Sadly Paul Boskett, a youth work stalwart across the years, has passed away. We are privileged to post Doug Nicholls’s moving and revealing obituary.
Paul Boskett – leader from the middle with a rod of humour.
Paul Boskett 1954-2014.
CYWU/Unite President 2005-2014
CYWU/Unite member 1974-2014.
Paul was a lifelong trade unionist. For four decades he was a conscientious activist in the Cheshire Branch of the Union. He was dependable and supportive. He was first on the national scene as Branch delegate to our Special Conference in 1980 when we debated the name change of the union and its direction. He had many heroes and heroines in the trade union movement, amongst these were Tony Benn and Jack Jones.
He was President of CYWU as it merged with the T&G and then the T&G and AMICUS formed Unite. He had to manage the transition in which the identity and purpose of our specialist section could either flourish or fade in new structures unfamiliar with our form of strong craft unionism and lay member democracy.
His Presidency coincided also with the period of the wilful demolition of youth services and the very survival of youth work as an emancipatory educational practice. CYWU had a tradition of electing just the right President at just the right time and Paul continued this perfectly. Amidst all of these presidential duties Paul never stopped giving casework advice to dozens of distraught members. He was a union leader with his feet on the ground.
Sometimes people can use the trade union movement to pamper their own egos, or feather their own careers. Not so Paul. He was a trade unionist out of necessity and a deep commitment to others. He saw CYWU as the main force in promoting empowering youth work by raising the social status, pay and conditions of professional practitioners and asserting their professional standards. Political campaigning and the rights of young people were all interwoven in Paul’s consistently hard work for the union.
Paul started out as a language teacher in a secondary school, but became disillusioned with the lack of impact of traditional teaching on the wider social life and position of young people. He threw himself into youth work and became JNC qualified. He devoted himself to enhancing the lives of young people in many economically disadvantaged communities and was a key player in the growth of the once great Cheshire Youth Service. He ended his illustrious career in the British Youth Council as the development officer for the UK Youth Parliament enabling young people to articulate their crucial voice on the national and international stage.

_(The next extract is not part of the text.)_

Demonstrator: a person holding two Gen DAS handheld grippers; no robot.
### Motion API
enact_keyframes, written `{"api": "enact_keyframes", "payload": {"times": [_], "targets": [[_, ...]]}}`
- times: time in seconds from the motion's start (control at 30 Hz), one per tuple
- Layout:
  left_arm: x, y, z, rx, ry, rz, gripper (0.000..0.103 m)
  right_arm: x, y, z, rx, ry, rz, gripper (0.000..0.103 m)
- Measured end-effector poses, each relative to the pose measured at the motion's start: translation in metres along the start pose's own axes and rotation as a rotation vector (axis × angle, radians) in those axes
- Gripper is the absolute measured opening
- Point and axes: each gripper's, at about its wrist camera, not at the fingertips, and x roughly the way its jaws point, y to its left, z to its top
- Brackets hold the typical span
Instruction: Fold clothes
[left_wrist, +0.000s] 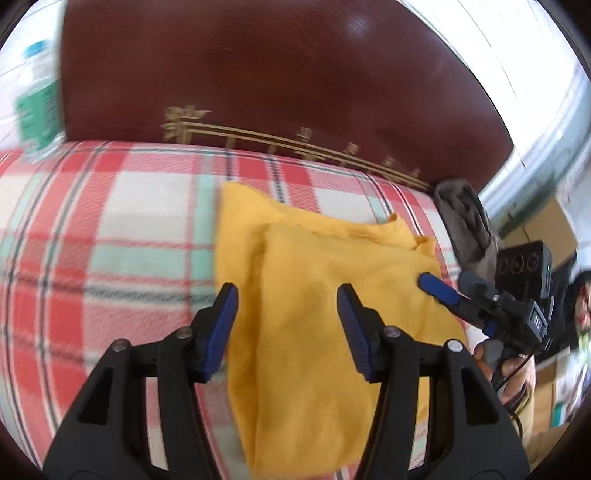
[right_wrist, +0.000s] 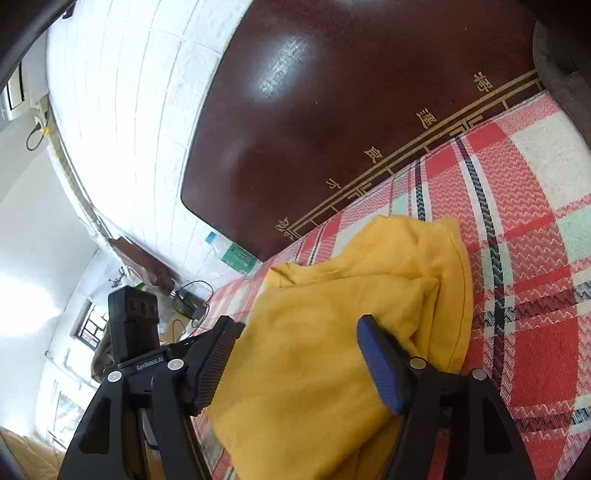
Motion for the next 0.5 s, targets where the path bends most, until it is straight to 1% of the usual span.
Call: {"api": "enact_keyframes", "payload": {"times": [0.07,0.1,0.13,0.2,0.3,0.4,0.5], "targets": [[-0.009,0.003,-0.006,-0.024,-0.003,0.017,0.058,-0.003,0.007,0.001,-0.024,0.001,-0.015,0.078],[-0.013,0.004,-0.01,-0.034,0.001,0.017,0.062,-0.004,0.011,0.002,-0.043,0.005,-0.028,0.081],[-0.015,0.005,-0.013,-0.043,0.001,0.026,0.066,-0.005,0.018,0.002,-0.084,0.012,-0.056,0.081],[-0.019,0.007,-0.021,-0.056,0.002,0.058,0.079,-0.006,0.033,0.002,-0.162,0.026,-0.124,0.083],[-0.015,0.012,-0.029,-0.099,0.048,0.033,0.081,-0.011,0.047,0.002,-0.234,0.031,-0.201,0.084],[-0.009,0.018,-0.037,-0.119,0.094,-0.002,0.081,-0.021,0.05,0.004,-0.228,0.018,-0.23,0.09],[-0.001,0.021,-0.041,-0.126,0.131,-0.045,0.082,-0.029,0.049,0.003,-0.215,0.03,-0.289,0.095]]}}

Relationships between General Secretary’s and lay Presidents have to be close, yet I would never pretend to fully understand Paul’s full complexity. I often wondered how I would describe him in what I had hoped would be a hearty vote of thanks one day for all he had done for the profession and the union. How would I analyse his rich combination of interests, knowledge and skills? He fought strongly against injustice all his life, he organised Gang Shows in the Scouts year after year, he admired Bob Crow politically, but also had great private reverence for the monarchy, although there was a tinge of playfulness about this as some of the pictures of his antics in Buck Palace when he got his MBE demonstrate. He was a great bass guitarist with the Papa Bears, a brilliant DJ, an amusing social compere. He knew popular music inside out as well as football and trains and the industrial economy of Britain. He had some kind of ecumenical mission from his Baptist Church and was pained by religious divisions and wanted for example to see Ireland as one. He liked to be respected by the JNC employers, but was contemptuous of their contempt sometimes for our members and the profession. He loved nothing more than to assist working class young people to achieve beyond their expectations of themselves. He was very instrumental in establishing the UK Youth Parliament annual sitting in the House of Commons. He was proud of his MBE, but equally proud of the unseen moments of progress and happiness in the young people he worked with. As a youth worker and trade unionist he was of course a natural internationalist.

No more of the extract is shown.